Beneficiaries on IRA’s
I read an article covering basic mistakes that agents make that can be very costly errors within the realm of IRA’s. Here are some things that can happen when you don’t spend enough time stressing the importance of good beneficiary planning.
- Intended beneficiaries may and in most cases get disinherited or the estate will name alternative beneficiaries than what was intended.
- Expensive lawsuits and litigation when more than one beneficiary involved, but there is no designation as to who gets what.
- No stretch Ira for the beneficiaries, meaning less favorable after death rules on distribution will apply depending on when the IRA owner died.
- 5 year rule will apply to inherited Roth IRAs. Since the Roth IRA has no lifetime RMD (required minimum distribution), a Roth IRA owner is always deemed to have died before his required beginning date because there is no required beginning date.
- No post-death rollovers from company plans to non-spouse beneficiaries.

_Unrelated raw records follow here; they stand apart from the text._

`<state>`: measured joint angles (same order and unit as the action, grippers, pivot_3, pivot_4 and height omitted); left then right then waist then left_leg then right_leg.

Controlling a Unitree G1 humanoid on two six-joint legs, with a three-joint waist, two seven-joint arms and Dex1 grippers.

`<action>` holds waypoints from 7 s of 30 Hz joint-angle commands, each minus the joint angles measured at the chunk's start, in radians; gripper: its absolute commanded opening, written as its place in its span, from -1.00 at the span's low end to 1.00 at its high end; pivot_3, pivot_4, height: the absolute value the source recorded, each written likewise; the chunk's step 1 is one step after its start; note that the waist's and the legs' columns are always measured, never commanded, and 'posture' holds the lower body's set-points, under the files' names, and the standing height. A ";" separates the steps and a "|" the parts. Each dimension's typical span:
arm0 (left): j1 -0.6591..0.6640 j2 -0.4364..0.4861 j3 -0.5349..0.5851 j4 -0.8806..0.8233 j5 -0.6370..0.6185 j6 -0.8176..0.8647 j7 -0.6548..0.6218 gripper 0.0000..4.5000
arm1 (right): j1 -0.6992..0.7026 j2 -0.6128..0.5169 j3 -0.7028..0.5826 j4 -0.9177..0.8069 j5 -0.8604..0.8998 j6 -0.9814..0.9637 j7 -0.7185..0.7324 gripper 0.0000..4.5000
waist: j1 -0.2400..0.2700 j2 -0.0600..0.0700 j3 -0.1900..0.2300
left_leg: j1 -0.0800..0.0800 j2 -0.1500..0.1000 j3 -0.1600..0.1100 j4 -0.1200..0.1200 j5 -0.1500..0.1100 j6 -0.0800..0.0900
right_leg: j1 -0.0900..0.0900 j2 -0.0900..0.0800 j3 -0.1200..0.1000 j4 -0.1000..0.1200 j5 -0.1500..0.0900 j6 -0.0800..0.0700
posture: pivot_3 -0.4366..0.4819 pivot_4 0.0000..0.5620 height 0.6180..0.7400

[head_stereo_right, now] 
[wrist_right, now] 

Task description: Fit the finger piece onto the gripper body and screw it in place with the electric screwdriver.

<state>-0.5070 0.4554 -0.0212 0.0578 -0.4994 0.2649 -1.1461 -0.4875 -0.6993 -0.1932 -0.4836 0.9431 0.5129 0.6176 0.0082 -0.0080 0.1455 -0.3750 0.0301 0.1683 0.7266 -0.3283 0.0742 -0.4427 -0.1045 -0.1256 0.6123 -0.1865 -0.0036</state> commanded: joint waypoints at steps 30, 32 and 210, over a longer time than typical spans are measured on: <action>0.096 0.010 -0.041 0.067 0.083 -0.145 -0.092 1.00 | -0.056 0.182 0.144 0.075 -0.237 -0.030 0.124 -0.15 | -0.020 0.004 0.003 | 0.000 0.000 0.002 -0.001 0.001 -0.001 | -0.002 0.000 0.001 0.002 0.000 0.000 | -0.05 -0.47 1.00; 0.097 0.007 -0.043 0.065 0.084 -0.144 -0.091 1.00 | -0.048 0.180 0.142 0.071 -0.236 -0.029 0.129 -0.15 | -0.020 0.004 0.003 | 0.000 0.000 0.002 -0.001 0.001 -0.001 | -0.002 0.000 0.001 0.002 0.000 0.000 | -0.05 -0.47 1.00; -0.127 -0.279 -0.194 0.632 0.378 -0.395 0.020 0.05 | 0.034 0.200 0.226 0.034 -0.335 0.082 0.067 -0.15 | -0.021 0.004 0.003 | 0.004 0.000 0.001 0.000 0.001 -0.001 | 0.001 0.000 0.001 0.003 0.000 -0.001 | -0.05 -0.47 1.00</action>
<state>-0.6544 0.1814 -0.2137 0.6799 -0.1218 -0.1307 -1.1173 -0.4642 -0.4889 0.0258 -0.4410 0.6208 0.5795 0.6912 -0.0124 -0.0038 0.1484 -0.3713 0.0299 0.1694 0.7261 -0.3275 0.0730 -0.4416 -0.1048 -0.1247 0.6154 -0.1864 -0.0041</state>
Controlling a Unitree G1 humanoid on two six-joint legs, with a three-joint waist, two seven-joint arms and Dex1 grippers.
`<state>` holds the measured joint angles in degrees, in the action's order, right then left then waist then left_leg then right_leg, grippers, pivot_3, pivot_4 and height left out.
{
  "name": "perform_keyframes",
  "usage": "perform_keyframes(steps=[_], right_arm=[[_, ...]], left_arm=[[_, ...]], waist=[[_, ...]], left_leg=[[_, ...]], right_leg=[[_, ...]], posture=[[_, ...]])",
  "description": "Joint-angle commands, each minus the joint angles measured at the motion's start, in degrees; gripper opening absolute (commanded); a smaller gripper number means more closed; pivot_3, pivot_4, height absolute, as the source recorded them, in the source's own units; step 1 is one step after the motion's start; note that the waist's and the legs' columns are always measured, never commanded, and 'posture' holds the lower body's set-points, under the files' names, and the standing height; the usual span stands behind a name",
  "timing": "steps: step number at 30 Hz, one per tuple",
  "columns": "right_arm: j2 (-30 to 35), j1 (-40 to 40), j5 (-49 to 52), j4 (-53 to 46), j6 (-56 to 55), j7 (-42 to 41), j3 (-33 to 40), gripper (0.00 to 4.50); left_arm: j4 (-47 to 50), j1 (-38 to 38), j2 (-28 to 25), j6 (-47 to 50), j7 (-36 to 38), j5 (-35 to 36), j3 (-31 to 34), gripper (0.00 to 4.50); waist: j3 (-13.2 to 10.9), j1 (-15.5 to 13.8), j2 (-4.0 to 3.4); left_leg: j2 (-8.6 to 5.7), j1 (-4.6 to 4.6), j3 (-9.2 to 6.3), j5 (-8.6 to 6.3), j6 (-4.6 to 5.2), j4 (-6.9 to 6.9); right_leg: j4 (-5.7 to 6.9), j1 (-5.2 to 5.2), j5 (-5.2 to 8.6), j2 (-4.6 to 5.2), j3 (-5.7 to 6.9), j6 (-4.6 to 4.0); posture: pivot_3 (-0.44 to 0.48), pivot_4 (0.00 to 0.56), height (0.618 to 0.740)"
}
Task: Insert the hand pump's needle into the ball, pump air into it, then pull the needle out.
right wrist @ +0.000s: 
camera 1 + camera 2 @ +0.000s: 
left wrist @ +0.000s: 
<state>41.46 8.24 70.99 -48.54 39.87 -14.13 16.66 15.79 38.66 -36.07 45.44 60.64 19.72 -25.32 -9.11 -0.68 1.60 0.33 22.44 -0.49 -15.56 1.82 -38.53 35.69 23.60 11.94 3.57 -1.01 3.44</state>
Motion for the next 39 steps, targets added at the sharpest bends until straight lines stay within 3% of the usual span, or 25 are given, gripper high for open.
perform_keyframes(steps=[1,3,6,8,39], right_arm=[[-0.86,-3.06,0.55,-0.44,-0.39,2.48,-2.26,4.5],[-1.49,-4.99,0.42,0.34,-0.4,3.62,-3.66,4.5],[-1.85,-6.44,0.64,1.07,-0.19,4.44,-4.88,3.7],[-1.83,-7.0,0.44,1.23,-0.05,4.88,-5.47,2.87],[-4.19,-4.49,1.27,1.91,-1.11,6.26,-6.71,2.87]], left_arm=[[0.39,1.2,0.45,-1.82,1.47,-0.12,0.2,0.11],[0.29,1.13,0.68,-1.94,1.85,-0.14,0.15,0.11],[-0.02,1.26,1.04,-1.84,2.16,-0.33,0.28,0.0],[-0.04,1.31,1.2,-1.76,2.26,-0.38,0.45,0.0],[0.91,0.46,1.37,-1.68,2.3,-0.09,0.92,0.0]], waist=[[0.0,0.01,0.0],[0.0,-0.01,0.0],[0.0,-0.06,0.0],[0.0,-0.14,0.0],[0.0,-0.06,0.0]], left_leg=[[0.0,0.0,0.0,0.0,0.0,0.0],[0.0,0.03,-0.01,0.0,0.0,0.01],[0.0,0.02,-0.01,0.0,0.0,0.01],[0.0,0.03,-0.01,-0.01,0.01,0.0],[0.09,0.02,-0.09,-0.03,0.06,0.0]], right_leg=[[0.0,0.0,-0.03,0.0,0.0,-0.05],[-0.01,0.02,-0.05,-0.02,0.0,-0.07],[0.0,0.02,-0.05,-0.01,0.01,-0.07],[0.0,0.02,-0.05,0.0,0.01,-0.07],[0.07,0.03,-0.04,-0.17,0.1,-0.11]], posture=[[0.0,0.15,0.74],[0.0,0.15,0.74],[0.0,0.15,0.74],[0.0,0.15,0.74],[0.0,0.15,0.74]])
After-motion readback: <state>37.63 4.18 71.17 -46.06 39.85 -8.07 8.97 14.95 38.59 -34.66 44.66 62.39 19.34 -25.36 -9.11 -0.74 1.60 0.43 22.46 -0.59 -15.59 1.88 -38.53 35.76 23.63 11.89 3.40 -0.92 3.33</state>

That only applies when there is a designated beneficiary.
- Voids IRA trust planning. The trust will fail as a see-through trust.
- Post death disclaimers may not work out according to plan
- Can negate divorce agreements. The ex-spouse may end up being the beneficiary.
- Can be subject to probate and contests. This will result in an unintended beneficiary.
- Can trigger default provisions that man direct eh IRA to an unintended beneficiary.